Results may be overestimated

Question

Results may be overestimated

Opened this issue 4 years ago · 0 comments

Hi!

I was able to reproduce the ensemble results. Thanks a lot for your scripts.

I have a question/suggestion on how you get the test accuracies,

For what I see in the code, test results are computed at the end of each hyperparameter configuration run, based on the best epoch (given its validation scores), and also, I can see that the filenames contain the test results.

Then, there are two places in which I think you may be overestimating the reported results:

Choosing the best acoustic and linguistic model based on test results may be overestimating the results.
If when choosing the best linguistic model and the best acoustic model for the ensemble, you use the ones that got the best test result, those sub-models will perform better than if you choose the one with the best validation scores. In that case, for a fair evaluation of the ensemble model, you would need a new test set. Unseen in previous runs.

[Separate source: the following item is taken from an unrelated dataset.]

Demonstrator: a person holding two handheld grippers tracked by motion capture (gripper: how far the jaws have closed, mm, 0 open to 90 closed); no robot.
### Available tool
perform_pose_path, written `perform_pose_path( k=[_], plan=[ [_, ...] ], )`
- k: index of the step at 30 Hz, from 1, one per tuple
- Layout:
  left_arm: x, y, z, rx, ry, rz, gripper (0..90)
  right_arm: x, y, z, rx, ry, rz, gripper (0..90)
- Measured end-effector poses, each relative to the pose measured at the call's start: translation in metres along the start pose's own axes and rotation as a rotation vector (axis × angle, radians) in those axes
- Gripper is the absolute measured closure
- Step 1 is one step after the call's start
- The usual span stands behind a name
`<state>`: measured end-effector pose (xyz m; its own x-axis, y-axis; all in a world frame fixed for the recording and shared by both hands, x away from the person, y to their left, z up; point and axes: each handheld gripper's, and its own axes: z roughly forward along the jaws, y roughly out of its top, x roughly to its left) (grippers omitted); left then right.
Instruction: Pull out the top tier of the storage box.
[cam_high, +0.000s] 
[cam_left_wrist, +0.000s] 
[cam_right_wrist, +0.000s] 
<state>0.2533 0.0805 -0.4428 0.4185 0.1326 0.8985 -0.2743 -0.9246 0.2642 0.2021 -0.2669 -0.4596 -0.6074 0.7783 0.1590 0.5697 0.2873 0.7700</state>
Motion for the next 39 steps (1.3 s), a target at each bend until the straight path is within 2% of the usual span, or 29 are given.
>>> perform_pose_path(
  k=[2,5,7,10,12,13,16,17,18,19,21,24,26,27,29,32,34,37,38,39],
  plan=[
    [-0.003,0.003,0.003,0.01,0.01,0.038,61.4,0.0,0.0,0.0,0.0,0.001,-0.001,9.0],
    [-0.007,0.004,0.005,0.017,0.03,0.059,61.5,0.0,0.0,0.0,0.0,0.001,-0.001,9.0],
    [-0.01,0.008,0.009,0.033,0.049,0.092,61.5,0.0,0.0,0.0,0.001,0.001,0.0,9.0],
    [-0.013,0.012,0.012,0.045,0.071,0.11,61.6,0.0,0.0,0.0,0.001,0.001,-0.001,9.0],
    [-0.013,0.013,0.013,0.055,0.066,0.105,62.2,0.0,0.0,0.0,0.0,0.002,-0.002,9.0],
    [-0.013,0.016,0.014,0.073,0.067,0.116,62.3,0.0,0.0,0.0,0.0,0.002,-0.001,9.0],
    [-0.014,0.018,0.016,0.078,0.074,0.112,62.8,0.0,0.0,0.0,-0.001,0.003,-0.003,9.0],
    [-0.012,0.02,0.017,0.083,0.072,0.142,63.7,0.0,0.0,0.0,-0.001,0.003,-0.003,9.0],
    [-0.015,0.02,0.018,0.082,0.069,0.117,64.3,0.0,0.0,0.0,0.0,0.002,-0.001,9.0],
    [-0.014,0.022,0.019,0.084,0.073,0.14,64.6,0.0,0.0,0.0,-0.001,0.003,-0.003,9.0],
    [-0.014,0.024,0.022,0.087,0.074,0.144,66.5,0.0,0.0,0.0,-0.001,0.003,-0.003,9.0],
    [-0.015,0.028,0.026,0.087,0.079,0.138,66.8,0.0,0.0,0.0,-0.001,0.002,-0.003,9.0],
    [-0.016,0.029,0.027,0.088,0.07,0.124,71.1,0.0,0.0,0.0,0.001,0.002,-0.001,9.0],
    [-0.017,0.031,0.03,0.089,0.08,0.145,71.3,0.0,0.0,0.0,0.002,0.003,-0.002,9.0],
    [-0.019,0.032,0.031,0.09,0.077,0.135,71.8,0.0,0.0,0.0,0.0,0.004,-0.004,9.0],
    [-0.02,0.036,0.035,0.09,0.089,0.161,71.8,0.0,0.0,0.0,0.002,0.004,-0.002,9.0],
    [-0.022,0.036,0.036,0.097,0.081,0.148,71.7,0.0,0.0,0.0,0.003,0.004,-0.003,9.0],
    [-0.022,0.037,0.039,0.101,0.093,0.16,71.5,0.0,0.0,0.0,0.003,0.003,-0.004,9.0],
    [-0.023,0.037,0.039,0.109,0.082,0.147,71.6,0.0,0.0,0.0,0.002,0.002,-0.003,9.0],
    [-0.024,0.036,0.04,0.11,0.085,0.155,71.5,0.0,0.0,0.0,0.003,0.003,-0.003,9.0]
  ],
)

I suggest instead, using validation scores in all the intermediate reports (for choosing the best models for reporting and for the ensemble method) and then, finally, and only once, run the best linguistic, the best acoustic, and the best ensemble method on the test data. Then report those numbers. In that way, you know you are not overestimating the results.

I apologize in advance if you did it in a different way and I got it wrong :)

Thanks again! Great repo!